More Nature, Less Feeds
From a play-based childhood, to a phone-based childhood.
If you’re a parent—or frankly, a living, breathing human being—you’ve probably felt it. That gnawing sense that something’s gone terribly off course with childhood. Where did the laughter-filled afternoons go? The scraped knees from climbing too high? The hours spent building forts instead of building a TikTok following?
Jonathan Haidt’s new book, The Anxious Generation, doesn’t just explore this crisis—it puts it under a microscope and shows us exactly how we got here. His research paints a stark picture: starting around 2010, just as smartphones slipped into little hands and social media became the new playground, childhood as we knew it quietly left the stage. And in its place? A sharp rise in anxiety, depression, and a generation of kids more connected to their screens than to themselves.

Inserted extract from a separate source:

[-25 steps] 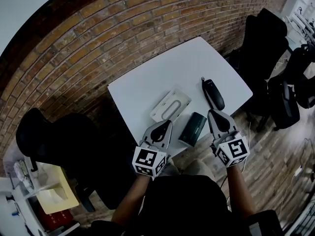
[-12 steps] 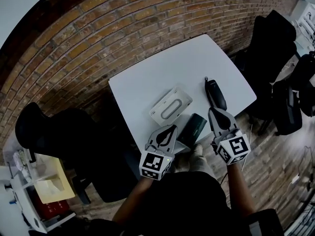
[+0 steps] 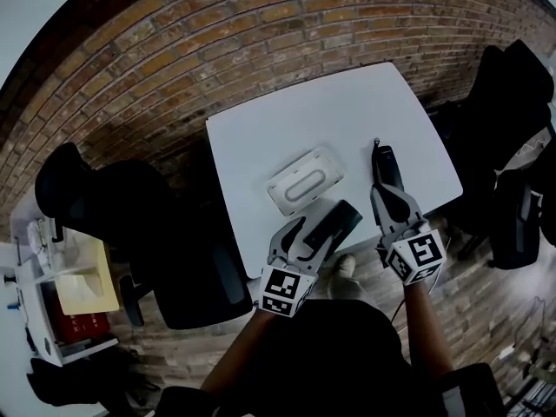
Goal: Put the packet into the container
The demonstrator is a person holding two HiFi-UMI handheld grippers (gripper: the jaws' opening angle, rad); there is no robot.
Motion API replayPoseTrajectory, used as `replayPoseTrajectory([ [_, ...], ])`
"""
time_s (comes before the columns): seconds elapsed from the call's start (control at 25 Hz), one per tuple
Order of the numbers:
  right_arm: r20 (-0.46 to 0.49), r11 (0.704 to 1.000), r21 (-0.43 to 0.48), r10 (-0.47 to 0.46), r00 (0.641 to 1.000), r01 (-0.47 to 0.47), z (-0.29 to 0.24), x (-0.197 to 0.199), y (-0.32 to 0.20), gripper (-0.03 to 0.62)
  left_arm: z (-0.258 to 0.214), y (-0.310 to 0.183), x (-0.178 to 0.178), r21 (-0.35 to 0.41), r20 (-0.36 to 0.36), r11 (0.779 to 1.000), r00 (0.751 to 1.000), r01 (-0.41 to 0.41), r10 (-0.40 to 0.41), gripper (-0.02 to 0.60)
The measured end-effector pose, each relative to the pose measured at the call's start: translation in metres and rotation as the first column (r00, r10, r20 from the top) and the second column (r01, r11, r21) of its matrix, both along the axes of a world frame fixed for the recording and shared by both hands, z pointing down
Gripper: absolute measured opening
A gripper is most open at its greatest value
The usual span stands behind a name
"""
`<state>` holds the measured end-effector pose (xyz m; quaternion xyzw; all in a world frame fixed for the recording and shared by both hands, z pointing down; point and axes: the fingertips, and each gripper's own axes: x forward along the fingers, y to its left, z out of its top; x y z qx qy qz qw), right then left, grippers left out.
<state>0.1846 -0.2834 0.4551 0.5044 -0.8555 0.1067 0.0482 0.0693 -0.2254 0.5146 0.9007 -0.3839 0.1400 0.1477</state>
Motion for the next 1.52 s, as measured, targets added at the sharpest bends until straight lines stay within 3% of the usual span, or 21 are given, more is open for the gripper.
replayPoseTrajectory([
  [0.16, 0.0, 0.999, 0.009, -0.049, 0.999, 0.049, 0.0, 0.004, -0.006, 0.005, 0.019, 0.003, 0.014, -0.009, 0.047, 1.0, 0.999, 0.02, -0.02, 0.389],
  [0.32, -0.004, 0.995, -0.002, -0.096, 0.995, 0.096, 0.004, 0.012, -0.01, 0.005, 0.047, 0.01, 0.034, -0.025, 0.186, 1.0, 0.982, -0.014, 0.018, 0.504],
  [0.44, -0.009, 0.992, 0.0, -0.127, 0.992, 0.127, 0.005, 0.015, -0.016, 0.005, 0.069, 0.013, 0.044, -0.065, 0.246, 0.997, 0.968, -0.03, 0.045, 0.598],
  [0.72, -0.004, 0.981, -0.007, -0.192, 0.981, 0.191, 0.01, 0.014, -0.026, 0.005, 0.107, 0.005, 0.05, -0.121, 0.351, 0.992, 0.935, -0.018, 0.06, 0.598],
  [1.04, 0.01, 0.971, -0.006, -0.239, 0.971, 0.239, 0.013, 0.008, -0.029, 0.005, 0.137, -0.002, 0.046, -0.19, 0.382, 0.982, 0.922, 0.02, 0.055, 0.598],
  [1.2, 0.01, 0.966, -0.005, -0.26, 0.966, 0.26, 0.013, 0.003, -0.029, 0.005, 0.147, -0.003, 0.038, -0.22, 0.439, 0.975, 0.893, 0.005, 0.095, 0.594],
  [1.36, 0.015, 0.963, -0.004, -0.269, 0.963, 0.269, 0.012, 0.0, -0.032, 0.005, 0.152, -0.002, 0.037, -0.259, 0.466, 0.966, 0.875, -0.006, 0.13, 0.479],
  [1.52, 0.012, 0.965, -0.004, -0.263, 0.965, 0.263, 0.014, 0.004, -0.037, 0.005, 0.151, -0.002, 0.04, -0.295, 0.478, 0.955, 0.863, -0.017, 0.163, 0.436],
])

What hit me hardest was his description of the shift from what he calls a “play-based childhood” to a “phone-based childhood.” Playgrounds were traded for platforms. Real friends for followers. And as that happened, our children’s natural ways of learning—through real-life experiences, through unstructured play, through messing up and trying again—started to vanish.
But here’s where I exhale. Because there is another way. And it’s not some grand, impossible solution. It’s as simple—and as profound—as sending kids back outside. Back to the woods. Back to real friendships, messy play, and that magical thing called boredom, where imagination comes alive.
At AWE, we aren’t just offering an alternative; we’re staging a joyful rebellion. Every time a child climbs a tree instead of leveling up on a screen, every time they negotiate a game’s rules face-to-face rather than through a DM, we’re helping them reclaim their birthright—to feel life, not just scroll past it.
We don’t ban technology like some villain lurking in the shadows. We teach kids to use it responsibly, but only after they’ve built the foundation that screens can’t give them—emotional resilience, real-world problem solving, and good old-fashioned wonder.
So, yes, Haidt’s book is sobering. But for me, it’s also affirming. Because every muddy boot, every skinned knee, every day spent under the canopy of trees instead of the harsh glow of a screen—is proof that we’re already part of the solution. And we’re inviting you to be part of it too.
Come build a future where children’s joy isn’t measured in likes but in laughter. A future where the forest is their feed, and every day holds the promise of a new adventure.